## Try it
In full and word for word, copy the records that follow.

------ Given entries ------

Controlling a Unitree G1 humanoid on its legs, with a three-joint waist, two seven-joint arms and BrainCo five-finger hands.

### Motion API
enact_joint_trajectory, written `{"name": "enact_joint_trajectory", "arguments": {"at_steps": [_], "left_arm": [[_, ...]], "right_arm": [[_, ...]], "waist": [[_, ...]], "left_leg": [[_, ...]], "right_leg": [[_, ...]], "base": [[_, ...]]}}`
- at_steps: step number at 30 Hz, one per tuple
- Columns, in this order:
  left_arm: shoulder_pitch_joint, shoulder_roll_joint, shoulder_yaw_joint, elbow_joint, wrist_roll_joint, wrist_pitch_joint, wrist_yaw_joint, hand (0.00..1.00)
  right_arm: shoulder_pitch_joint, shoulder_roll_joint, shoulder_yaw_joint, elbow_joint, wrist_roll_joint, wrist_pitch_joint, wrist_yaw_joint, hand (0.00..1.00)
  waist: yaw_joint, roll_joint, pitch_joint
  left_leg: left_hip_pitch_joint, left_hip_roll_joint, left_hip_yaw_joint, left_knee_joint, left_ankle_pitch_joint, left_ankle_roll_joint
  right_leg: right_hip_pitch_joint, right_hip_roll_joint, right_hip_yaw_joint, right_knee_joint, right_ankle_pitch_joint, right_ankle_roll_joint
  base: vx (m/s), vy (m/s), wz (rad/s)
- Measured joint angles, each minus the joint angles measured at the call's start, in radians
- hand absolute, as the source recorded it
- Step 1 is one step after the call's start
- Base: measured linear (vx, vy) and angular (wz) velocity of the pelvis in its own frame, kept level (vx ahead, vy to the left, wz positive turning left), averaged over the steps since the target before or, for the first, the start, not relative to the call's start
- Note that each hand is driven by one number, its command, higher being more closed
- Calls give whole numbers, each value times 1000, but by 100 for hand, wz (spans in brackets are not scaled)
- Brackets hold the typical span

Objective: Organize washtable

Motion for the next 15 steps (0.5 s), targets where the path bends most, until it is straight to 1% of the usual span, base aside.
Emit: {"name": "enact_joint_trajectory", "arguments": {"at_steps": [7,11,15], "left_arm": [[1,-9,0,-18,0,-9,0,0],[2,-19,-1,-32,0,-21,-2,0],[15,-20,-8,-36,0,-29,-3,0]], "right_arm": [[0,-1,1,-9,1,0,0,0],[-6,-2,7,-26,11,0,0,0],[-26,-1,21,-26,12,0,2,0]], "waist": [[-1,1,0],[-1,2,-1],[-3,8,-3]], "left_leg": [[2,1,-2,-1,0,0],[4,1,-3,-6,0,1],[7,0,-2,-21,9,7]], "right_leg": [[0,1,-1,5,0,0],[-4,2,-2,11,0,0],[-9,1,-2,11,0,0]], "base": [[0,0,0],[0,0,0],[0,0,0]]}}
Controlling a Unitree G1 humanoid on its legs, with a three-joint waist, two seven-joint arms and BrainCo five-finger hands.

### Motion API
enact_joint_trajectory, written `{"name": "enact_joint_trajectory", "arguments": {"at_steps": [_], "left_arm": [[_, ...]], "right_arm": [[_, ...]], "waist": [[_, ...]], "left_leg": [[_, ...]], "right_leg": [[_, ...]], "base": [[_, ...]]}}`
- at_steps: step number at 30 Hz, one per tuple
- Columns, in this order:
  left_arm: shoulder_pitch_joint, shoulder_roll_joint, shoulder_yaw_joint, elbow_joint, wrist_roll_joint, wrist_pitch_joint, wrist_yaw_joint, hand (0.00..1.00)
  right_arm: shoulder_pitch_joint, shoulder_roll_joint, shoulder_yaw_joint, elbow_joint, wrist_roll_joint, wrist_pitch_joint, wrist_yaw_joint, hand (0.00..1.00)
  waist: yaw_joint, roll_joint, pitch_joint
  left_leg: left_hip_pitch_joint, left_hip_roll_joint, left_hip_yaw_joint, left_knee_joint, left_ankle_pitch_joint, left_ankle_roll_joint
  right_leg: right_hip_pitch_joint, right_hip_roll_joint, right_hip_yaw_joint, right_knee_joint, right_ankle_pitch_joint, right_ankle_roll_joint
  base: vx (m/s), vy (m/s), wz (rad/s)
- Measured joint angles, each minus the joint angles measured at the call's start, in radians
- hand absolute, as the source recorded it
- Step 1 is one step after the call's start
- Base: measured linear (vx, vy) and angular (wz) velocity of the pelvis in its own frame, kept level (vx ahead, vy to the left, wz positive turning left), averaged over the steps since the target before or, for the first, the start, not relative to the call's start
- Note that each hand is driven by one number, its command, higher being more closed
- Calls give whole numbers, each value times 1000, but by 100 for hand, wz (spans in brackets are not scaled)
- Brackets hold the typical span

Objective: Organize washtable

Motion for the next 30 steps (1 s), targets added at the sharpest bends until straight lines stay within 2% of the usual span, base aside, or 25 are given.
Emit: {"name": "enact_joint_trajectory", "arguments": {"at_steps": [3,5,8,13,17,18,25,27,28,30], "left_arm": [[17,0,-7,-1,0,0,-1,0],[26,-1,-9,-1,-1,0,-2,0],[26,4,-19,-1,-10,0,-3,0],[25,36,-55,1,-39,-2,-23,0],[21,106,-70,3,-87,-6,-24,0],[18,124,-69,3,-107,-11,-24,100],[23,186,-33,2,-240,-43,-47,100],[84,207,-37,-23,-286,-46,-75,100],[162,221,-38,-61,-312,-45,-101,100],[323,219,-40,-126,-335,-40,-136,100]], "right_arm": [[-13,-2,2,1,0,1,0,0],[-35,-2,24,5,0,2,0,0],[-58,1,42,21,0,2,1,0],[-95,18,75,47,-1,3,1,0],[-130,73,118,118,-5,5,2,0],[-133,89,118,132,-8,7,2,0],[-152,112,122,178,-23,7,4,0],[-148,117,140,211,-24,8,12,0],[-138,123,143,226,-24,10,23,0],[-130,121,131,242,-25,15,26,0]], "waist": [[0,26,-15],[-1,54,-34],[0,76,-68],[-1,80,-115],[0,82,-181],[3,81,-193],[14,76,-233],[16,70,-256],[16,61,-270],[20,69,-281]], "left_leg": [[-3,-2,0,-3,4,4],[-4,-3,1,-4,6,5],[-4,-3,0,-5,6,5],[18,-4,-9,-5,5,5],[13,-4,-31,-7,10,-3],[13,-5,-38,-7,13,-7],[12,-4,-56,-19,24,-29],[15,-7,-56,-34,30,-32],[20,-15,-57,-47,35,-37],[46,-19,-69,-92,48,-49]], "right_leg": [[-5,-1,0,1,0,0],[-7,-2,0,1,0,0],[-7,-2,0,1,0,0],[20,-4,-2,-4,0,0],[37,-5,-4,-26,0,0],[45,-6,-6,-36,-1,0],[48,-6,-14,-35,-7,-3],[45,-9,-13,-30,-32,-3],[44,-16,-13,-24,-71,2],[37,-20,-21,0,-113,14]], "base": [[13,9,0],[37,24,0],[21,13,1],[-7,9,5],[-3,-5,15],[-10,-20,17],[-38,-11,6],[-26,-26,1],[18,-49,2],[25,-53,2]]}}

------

## Response for this exercise
Controlling a Unitree G1 humanoid on its legs, with a three-joint waist, two seven-joint arms and BrainCo five-finger hands.

### Motion API
enact_joint_trajectory, written `{"name": "enact_joint_trajectory", "arguments": {"at_steps": [_], "left_arm": [[_, ...]], "right_arm": [[_, ...]], "waist": [[_, ...]], "left_leg": [[_, ...]], "right_leg": [[_, ...]], "base": [[_, ...]]}}`
- at_steps: step number at 30 Hz, one per tuple
- Columns, in this order:
  left_arm: shoulder_pitch_joint, shoulder_roll_joint, shoulder_yaw_joint, elbow_joint, wrist_roll_joint, wrist_pitch_joint, wrist_yaw_joint, hand (0.00..1.00)
  right_arm: shoulder_pitch_joint, shoulder_roll_joint, shoulder_yaw_joint, elbow_joint, wrist_roll_joint, wrist_pitch_joint, wrist_yaw_joint, hand (0.00..1.00)
  waist: yaw_joint, roll_joint, pitch_joint
  left_leg: left_hip_pitch_joint, left_hip_roll_joint, left_hip_yaw_joint, left_knee_joint, left_ankle_pitch_joint, left_ankle_roll_joint
  right_leg: right_hip_pitch_joint, right_hip_roll_joint, right_hip_yaw_joint, right_knee_joint, right_ankle_pitch_joint, right_ankle_roll_joint
  base: vx (m/s), vy (m/s), wz (rad/s)
- Measured joint angles, each minus the joint angles measured at the call's start, in radians
- hand absolute, as the source recorded it
- Step 1 is one step after the call's start
- Base: measured linear (vx, vy) and angular (wz) velocity of the pelvis in its own frame, kept level (vx ahead, vy to the left, wz positive turning left), averaged over the steps since the target before or, for the first, the start, not relative to the call's start
- Note that each hand is driven by one number, its command, higher being more closed
- Calls give whole numbers, each value times 1000, but by 100 for hand, wz (spans in brackets are not scaled)
- Brackets hold the typical span

Objective: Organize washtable

Motion for the next 15 steps (0.5 s), targets where the path bends most, until it is straight to 1% of the usual span, base aside.
Emit: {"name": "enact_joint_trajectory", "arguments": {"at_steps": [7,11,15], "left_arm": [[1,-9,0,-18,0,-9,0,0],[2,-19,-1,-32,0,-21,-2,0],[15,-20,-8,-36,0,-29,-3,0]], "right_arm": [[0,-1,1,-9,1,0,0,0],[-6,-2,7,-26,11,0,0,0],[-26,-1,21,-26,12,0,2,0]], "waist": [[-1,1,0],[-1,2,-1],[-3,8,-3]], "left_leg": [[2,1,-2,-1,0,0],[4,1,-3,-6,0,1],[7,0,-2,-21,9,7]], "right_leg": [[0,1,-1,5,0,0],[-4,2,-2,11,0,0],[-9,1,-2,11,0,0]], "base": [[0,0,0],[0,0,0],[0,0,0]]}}
Controlling a Unitree G1 humanoid on its legs, with a three-joint waist, two seven-joint arms and BrainCo five-finger hands.

### Motion API
enact_joint_trajectory, written `{"name": "enact_joint_trajectory", "arguments": {"at_steps": [_], "left_arm": [[_, ...]], "right_arm": [[_, ...]], "waist": [[_, ...]], "left_leg": [[_, ...]], "right_leg": [[_, ...]], "base": [[_, ...]]}}`
- at_steps: step number at 30 Hz, one per tuple
- Columns, in this order:
  left_arm: shoulder_pitch_joint, shoulder_roll_joint, shoulder_yaw_joint, elbow_joint, wrist_roll_joint, wrist_pitch_joint, wrist_yaw_joint, hand (0.00..1.00)
  right_arm: shoulder_pitch_joint, shoulder_roll_joint, shoulder_yaw_joint, elbow_joint, wrist_roll_joint, wrist_pitch_joint, wrist_yaw_joint, hand (0.00..1.00)
  waist: yaw_joint, roll_joint, pitch_joint
  left_leg: left_hip_pitch_joint, left_hip_roll_joint, left_hip_yaw_joint, left_knee_joint, left_ankle_pitch_joint, left_ankle_roll_joint
  right_leg: right_hip_pitch_joint, right_hip_roll_joint, right_hip_yaw_joint, right_knee_joint, right_ankle_pitch_joint, right_ankle_roll_joint
  base: vx (m/s), vy (m/s), wz (rad/s)
- Measured joint angles, each minus the joint angles measured at the call's start, in radians
- hand absolute, as the source recorded it
- Step 1 is one step after the call's start
- Base: measured linear (vx, vy) and angular (wz) velocity of the pelvis in its own frame, kept level (vx ahead, vy to the left, wz positive turning left), averaged over the steps since the target before or, for the first, the start, not relative to the call's start
- Note that each hand is driven by one number, its command, higher being more closed
- Calls give whole numbers, each value times 1000, but by 100 for hand, wz (spans in brackets are not scaled)
- Brackets hold the typical span

Objective: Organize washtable

Motion for the next 30 steps (1 s), targets added at the sharpest bends until straight lines stay within 2% of the usual span, base aside, or 25 are given.
Emit: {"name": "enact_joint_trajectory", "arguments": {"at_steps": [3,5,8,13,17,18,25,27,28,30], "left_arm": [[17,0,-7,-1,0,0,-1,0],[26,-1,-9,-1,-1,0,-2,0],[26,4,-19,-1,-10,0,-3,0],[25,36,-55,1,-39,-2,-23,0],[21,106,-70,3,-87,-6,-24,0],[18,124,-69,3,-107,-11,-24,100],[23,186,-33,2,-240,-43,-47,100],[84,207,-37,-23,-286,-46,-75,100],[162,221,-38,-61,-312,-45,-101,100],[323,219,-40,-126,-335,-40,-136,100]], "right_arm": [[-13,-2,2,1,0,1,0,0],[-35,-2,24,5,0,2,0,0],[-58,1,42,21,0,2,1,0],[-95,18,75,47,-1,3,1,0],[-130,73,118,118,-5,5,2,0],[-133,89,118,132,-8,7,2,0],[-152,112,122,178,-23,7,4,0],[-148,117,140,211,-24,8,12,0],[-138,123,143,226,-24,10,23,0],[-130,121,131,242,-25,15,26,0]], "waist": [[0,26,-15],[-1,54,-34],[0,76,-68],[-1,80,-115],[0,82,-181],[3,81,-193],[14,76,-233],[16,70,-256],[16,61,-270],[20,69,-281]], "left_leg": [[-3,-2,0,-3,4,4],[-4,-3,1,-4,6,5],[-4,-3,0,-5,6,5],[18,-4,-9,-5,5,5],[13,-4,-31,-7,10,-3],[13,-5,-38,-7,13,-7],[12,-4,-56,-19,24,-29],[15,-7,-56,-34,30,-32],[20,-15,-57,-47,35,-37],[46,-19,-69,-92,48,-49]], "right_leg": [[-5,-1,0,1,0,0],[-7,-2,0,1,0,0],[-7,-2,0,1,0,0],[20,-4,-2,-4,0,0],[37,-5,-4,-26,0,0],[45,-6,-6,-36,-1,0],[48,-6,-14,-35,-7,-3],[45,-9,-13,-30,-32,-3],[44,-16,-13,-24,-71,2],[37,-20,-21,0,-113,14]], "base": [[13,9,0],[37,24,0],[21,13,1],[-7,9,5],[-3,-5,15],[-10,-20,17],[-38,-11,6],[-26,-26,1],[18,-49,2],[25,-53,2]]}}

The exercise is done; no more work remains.